僕らが思春期に落っことしてしまった甘酸っぱさが詰まってるアニメだった。
舞台が郊外のショッピングモール、主人公はそこで老人介護のバイト中。って設定がもう目新しい。アニメらしい絵に反して、人間が上手く描かれている。

人前で声を出すのが苦手なチェリーくんと、歯列矯正中でマスクが手放せないスマイルちゃん。
誰もが一度は通る、自分のコンプレックスを必要以上に気にしてしまう時期。それでも誰かと関わって、一生懸命日々を楽しんで、いつの間にか恋に落ちている。
話のメインは若い二人の恋模様だけど、取り扱うアイテムの渋さがいい。俳句やレコードなど、若い人が知ってるけど馴染みがない物。そこから上手いこと話が展開して、世代や時代が繋がっていることを感じられる物語になっているのだ。

悪人は出ず、嫌味がなくて、優しさを感じられる。
隅々まで丁寧な作りの作品だった。
   
アニメーションとしても面白かった!
イラストチックな個性的なビジュアルで、様々な年代の色々なバックボーンを持つ人々が描かれる。背景がどこまでもデザイン調なのに対して、キャラクターの動作部分は丁寧でリアルだ。

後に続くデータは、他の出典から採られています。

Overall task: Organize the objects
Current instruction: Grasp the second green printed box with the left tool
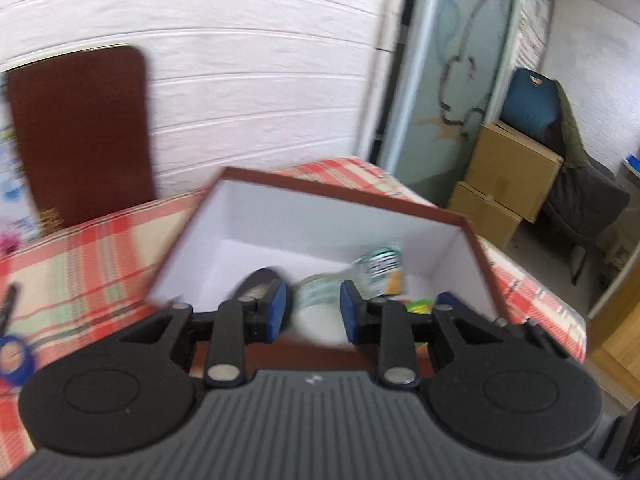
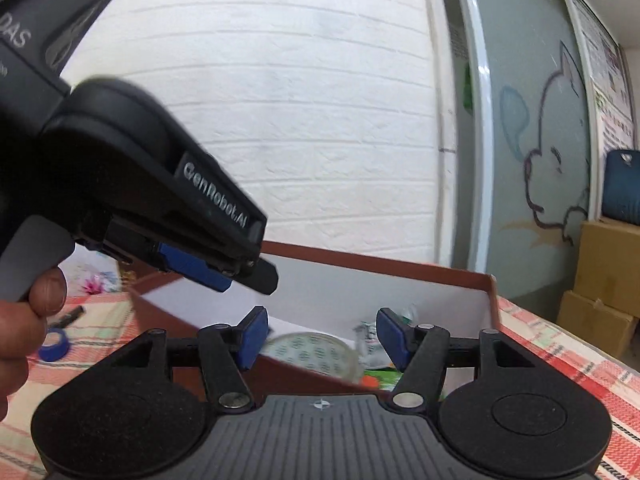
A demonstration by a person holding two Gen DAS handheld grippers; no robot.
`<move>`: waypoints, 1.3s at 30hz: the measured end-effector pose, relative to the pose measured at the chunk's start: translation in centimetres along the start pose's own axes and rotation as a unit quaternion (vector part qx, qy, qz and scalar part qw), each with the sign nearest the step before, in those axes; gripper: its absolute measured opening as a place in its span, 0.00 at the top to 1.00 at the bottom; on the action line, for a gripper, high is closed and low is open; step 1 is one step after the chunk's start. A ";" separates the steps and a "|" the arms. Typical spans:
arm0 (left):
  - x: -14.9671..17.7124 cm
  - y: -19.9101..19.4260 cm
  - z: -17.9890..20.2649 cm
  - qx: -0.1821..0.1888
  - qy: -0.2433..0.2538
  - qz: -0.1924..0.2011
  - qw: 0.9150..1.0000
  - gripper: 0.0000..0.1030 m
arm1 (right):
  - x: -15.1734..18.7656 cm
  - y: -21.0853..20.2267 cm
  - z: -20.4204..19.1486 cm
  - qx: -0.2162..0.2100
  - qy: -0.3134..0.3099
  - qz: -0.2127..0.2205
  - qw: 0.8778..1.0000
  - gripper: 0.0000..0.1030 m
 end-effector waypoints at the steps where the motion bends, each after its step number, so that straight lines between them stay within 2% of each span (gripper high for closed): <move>1: 0.7 -0.7 -0.9 -0.009 -0.008 -0.001 1.000 0.69 | 0.2 -0.4 -0.7 -0.009 -0.007 0.004 1.000 0.41; 5: 4.1 -2.5 -4.9 -0.069 -0.037 -0.030 0.996 0.69 | 1.3 -0.6 -3.9 -0.057 -0.023 -0.020 0.998 0.41; 11: 8.8 -4.8 -9.8 -0.154 -0.079 -0.076 0.982 0.69 | 4.5 -0.8 -9.9 -0.110 -0.037 -0.095 0.989 0.41; 21: 14.7 -8.7 -15.8 -0.226 -0.126 -0.102 0.960 0.69 | 7.3 0.2 -17.1 -0.173 -0.086 -0.152 0.969 0.42; 29: 18.6 -10.2 -20.5 -0.271 -0.151 -0.112 0.944 0.68 | 9.5 1.0 -22.0 -0.198 -0.128 -0.171 0.957 0.42; 33: 21.6 -10.8 -23.3 -0.316 -0.173 -0.116 0.926 0.61 | 10.2 2.1 -23.9 -0.207 -0.139 -0.188 0.950 0.42; 35: 23.1 -11.5 -24.3 -0.335 -0.175 -0.091 0.921 0.58 | 10.3 2.9 -24.8 -0.212 -0.137 -0.199 0.947 0.42; 37: 24.2 -11.8 -24.2 -0.368 -0.157 -0.076 0.913 0.51 | 10.5 3.9 -26.0 -0.215 -0.134 -0.208 0.945 0.42; 39: 24.3 -12.3 -24.4 -0.361 -0.170 -0.059 0.915 0.51 | 10.7 5.0 -27.2 -0.216 -0.134 -0.211 0.944 0.42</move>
Point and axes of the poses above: each gripper's, at about its wrist camera, not at the fingertips, and y roughly the way its jaws point, z to its right, x to its underside, the point moved 1 cm from there along y, roughly the way its jaws point, and after that the axes turned 15 degrees about y, right-handed, at the moved point
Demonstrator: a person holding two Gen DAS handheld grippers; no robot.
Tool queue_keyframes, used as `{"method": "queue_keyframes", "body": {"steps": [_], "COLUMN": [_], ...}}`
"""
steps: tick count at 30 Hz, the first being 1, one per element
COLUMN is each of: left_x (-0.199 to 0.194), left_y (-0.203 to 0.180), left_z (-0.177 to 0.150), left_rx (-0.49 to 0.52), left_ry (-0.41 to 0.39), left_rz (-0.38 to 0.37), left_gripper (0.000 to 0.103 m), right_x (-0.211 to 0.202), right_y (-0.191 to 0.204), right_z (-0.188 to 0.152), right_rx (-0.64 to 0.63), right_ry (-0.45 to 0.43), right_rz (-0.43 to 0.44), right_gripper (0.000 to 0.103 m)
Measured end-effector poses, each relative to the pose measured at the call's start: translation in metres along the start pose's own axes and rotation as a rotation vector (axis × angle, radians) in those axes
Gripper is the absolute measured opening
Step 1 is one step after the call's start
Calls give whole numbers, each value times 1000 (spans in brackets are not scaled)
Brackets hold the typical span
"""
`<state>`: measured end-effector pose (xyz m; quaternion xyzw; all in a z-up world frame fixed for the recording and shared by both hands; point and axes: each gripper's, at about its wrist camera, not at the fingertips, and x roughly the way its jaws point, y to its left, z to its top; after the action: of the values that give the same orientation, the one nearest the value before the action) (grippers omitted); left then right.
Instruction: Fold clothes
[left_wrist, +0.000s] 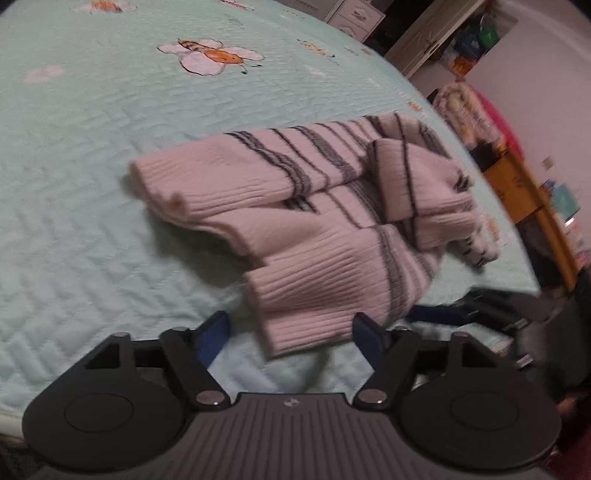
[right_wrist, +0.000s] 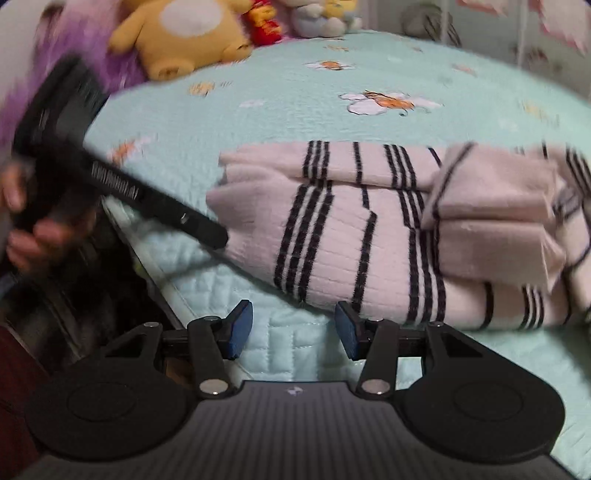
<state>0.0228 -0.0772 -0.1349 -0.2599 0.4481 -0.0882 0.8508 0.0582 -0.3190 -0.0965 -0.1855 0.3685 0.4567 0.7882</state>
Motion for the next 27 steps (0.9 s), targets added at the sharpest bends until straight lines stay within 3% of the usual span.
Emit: {"method": "queue_keyframes", "body": {"steps": [1,3,5,6,7,9,10,13,16,18,21,24,27], "left_x": [1,4,-15,-31,-44,-56,-56,-56,-54,-45,-31,-7,3], "left_y": [3,9,1,-8,-14,-6,3,25,16,-6,-38,-60,-63], "left_z": [1,4,0,-2,-4,-5,-6,-5,5,12,26,39,40], "left_rx": [-40,-121,-165,-128,-98,-125,-153,-233,-180,-89,33,105,131], "left_ry": [14,43,49,37,28,22,29,41,2,-19,-38,-23,-1], "left_rz": [-33,-99,-215,-201,-158,-31,37,139,195,228,205,190,188], "left_gripper": [61,13,13,14,22,23,29,30,30,31,38,44,44], "right_x": [3,5,1,-7,-9,-13,-14,-17,-30,-43,-68,-79,-71], "right_y": [-1,-5,-9,-12,-14,-17,-18,-21,-33,-47,-80,-105,-132], "right_z": [-2,-4,0,4,8,13,13,15,22,23,19,11,-4], "right_rx": [-14,-14,18,35,46,62,67,78,132,189,316,390,537], "right_ry": [-2,-6,-4,-5,2,21,32,84,20,-75,-249,-299,-266], "right_rz": [-10,-14,5,31,78,161,192,235,249,171,-13,-201,-155], "right_gripper": [50,50,50,51,54,70,70,70,70,69,70,70,70]}}
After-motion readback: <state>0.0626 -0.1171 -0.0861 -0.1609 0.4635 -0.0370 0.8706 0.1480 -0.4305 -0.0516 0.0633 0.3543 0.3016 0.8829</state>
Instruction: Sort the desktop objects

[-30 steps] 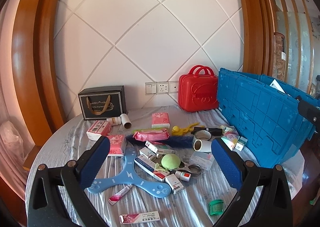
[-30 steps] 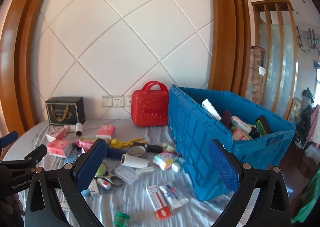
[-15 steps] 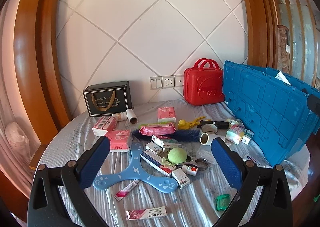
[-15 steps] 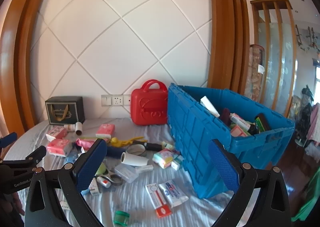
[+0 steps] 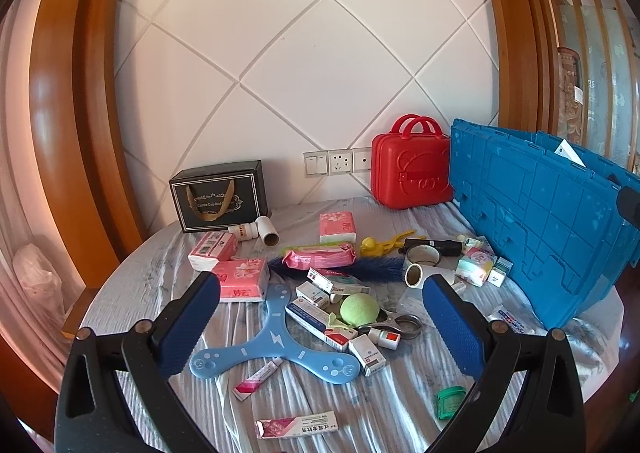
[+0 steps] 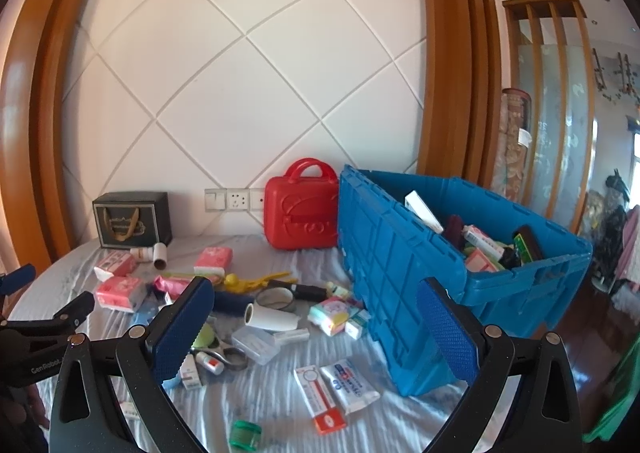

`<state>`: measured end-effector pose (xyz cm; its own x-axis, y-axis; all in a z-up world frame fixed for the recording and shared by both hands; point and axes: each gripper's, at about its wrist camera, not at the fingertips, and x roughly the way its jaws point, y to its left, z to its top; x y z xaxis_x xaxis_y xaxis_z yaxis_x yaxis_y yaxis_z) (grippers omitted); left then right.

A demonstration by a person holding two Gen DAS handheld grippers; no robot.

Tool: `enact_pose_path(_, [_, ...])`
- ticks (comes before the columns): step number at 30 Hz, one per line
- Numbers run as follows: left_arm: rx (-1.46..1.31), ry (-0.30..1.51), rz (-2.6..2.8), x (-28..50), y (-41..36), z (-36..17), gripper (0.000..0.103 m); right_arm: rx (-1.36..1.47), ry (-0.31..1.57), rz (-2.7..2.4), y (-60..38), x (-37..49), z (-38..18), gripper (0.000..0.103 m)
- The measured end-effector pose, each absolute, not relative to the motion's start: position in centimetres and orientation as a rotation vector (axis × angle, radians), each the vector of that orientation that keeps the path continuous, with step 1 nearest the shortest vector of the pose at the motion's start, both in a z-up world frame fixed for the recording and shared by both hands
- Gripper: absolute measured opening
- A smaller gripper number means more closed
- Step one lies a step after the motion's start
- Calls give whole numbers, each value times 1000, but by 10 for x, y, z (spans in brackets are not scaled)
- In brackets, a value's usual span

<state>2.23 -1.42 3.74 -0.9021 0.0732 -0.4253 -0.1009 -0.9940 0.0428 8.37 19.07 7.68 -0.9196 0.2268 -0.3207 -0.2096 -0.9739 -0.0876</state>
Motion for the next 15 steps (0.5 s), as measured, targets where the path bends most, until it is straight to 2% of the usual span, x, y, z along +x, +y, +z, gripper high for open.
enact_pose_path(15, [-657,116,2980,22,-12,38,103,-490,-100,2873,190,84,76,103])
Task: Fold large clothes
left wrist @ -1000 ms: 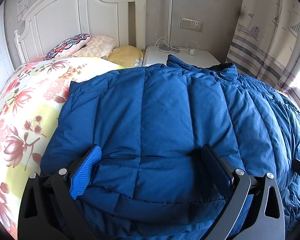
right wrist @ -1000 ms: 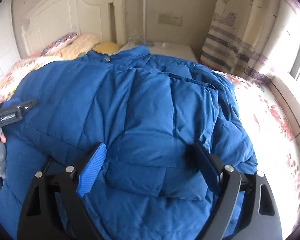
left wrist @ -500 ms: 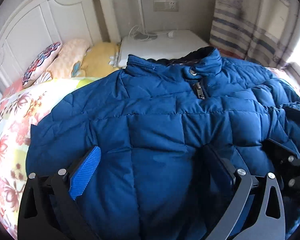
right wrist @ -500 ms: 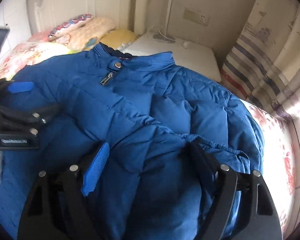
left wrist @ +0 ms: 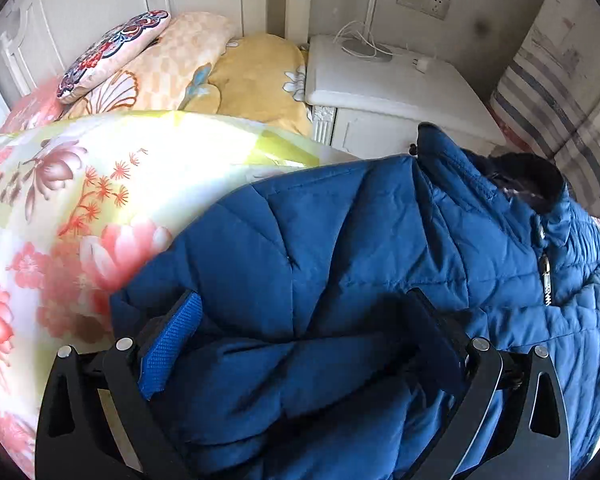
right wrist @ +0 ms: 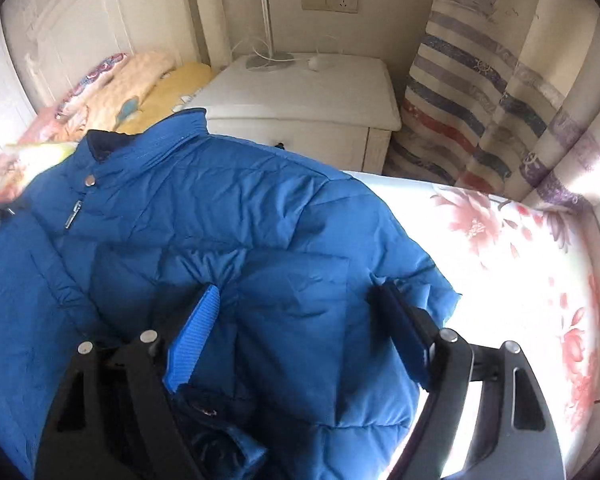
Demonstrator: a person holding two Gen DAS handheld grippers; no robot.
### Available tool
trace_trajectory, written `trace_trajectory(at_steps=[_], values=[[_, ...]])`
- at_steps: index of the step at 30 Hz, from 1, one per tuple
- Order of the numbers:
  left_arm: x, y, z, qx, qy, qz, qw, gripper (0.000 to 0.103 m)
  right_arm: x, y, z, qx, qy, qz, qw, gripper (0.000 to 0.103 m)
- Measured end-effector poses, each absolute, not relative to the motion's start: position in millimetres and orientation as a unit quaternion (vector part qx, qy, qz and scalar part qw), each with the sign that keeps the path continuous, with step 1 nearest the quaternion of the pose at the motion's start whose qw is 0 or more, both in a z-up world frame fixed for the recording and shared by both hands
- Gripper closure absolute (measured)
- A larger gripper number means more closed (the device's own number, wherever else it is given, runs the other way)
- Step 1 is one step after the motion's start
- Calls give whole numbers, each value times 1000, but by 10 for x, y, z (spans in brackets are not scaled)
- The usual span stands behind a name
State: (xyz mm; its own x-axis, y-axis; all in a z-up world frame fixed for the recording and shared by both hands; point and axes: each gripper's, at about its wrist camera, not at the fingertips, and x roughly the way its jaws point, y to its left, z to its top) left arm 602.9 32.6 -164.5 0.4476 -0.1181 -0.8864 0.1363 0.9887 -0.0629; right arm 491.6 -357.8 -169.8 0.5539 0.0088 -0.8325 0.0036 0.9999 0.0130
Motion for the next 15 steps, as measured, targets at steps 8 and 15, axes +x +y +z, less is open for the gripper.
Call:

特に踊りのシーンの手付きなど、細かい描写に恐れ入る。
特に二人の距離が近づいていく過程の二分割演出なんかはテンポもよくてニヤニヤしてしまう。音楽に関しては全面的に、流石「四月は君の嘘」の監督!と拍手したくなる。

高校生の頃に観たら恥ずかしくて眠れなかったかもしれない。
その位明るく眩しく素敵だった。